Arriving home, George is berated by his landlord Param for not paying his rent but driving a Ferrari, while Patti calls him supposedly from his bed. Realizing she is actually in Param’s bed, George distracts him with Carl's bribe money. Patti continues to approach him sexually, but he rebuffs her, telling her that she should leave Carl rather than have an affair.

Lewis sees Denise kiss George as Denise tells him she talked to some people at ESPN, leading him to realize why his father was late. He is further angered when George misses seeing his goal due to both Barb and Denise flirting with him, Barb calling him mid game, whilst Denise makes a motion that she mentioned to him earlier, as a reference to their night together. This spurs Lewis into fighting during the match, and telling his mother he wants to quit football.

Coaxing Lewis into playing football in the rain, George and his son bond. Stacie and George reconnect romantically, complicating her relationship with Matt.

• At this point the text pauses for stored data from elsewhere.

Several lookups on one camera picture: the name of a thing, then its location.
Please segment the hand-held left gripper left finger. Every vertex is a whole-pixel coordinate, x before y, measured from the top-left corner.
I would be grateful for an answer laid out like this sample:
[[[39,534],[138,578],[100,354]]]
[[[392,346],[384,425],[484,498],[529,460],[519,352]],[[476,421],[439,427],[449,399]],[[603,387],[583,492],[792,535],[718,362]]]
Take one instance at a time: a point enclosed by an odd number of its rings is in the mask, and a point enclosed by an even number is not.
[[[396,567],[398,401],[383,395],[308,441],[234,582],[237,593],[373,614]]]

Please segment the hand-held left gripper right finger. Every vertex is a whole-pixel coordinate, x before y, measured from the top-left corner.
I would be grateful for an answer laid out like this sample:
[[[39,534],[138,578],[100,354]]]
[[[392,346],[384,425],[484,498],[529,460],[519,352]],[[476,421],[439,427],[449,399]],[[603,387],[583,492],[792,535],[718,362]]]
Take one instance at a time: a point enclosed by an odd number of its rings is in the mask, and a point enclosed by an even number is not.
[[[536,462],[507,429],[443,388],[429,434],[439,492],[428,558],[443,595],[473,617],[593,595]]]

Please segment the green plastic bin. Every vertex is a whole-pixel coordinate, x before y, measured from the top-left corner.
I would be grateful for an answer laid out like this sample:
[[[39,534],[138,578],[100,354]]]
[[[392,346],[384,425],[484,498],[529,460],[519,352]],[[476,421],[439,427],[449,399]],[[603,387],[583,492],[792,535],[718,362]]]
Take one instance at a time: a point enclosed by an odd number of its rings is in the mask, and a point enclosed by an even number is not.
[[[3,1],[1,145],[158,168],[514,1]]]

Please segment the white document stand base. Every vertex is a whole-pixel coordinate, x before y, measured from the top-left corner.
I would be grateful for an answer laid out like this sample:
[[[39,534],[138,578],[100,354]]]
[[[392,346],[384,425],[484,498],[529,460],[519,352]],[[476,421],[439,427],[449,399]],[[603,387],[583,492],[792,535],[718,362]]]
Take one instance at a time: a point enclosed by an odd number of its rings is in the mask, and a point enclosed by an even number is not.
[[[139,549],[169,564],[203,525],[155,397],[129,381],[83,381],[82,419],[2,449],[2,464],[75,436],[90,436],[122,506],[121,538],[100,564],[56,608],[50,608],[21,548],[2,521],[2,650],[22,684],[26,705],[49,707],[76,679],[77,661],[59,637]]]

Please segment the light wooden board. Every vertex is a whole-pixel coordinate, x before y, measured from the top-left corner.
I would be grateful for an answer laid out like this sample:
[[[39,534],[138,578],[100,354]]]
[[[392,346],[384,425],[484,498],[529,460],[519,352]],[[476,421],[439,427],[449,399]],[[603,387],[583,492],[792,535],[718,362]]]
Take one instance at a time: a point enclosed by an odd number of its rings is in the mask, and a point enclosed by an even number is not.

George receives the ESPN job thanks to Denise, but he rejects her romantically. The job requires him moving to Connecticut, and he asks Stacie to move with him. She initially refuses him, but when he meets her at her car, she kisses him. At that day’s game, George learns Barb is dating Param, and Carl's P.I. has taken misleading pictures of Patti in George's house. As George and Carl fight, Stacie is upset by the photos, and Lewis' team wins the game.

George leaves for his new job, but ultimately chooses to return with Lewis instead. He renews his relationship with Stacie, who has broken off her engagement with Matt, and becomes a local sportscaster in Virginia.

==Production==
The project began as a baseball story called "Confessions of a Little League Coach" but was later changed to soccer. Gerard Butler was confirmed to star in the film on February 23, 2011. On May 7, 2011, a casting call was held for extras to appear in the film.
Filming began during the week of April 5, 2011.

On July 16, 2012, FilmDistrict changed the title from "Playing the Field" to "Playing for Keeps".

Director Muccino later blamed the film’s muddled focus on having thirteen producers, "each wanting a different movie", and also on bad marketing.

==Reception==

On Rotten Tomatoes, the film has an approval rating of 6% based on 89 reviews, with an average rating of 3.6/10. The website's critical consensus reads, "Witless, unfocused and arguably misogynistic, Playing for Keeps is a dispiriting, lowest-common-denominator Hollywood rom-com." On Metacritic, the film has a weighted average score of 27 out of 100, based on 25 critics, indicating "generally unfavorable reviews". Audiences polled by CinemaScore gave the film an average grade of "B+" on an A+ to F scale.

Roger Ebert of the Chicago Sun-Times gave the film two out of four stars, and praised Biel for her performance: "Jessica Biel all but steals the show as Stacie".
Justin Chang of Variety wrote: "A modestly affecting reconciliation drama wrapped in a so-so sports movie by way of a misogynistic romantic comedy, Playing for Keeps can't stop tripping all over itself."
Peter Travers of Rolling Stone magazine panned the film and said "Just stay away. It's awful." Writing for The New York Times, Laura Kern listed it as the "Worst Film of 2012".

===Accolades===

At the 33rd Golden Raspberry Awards, Jessica Biel was nominated in the Worst Supporting Actress category.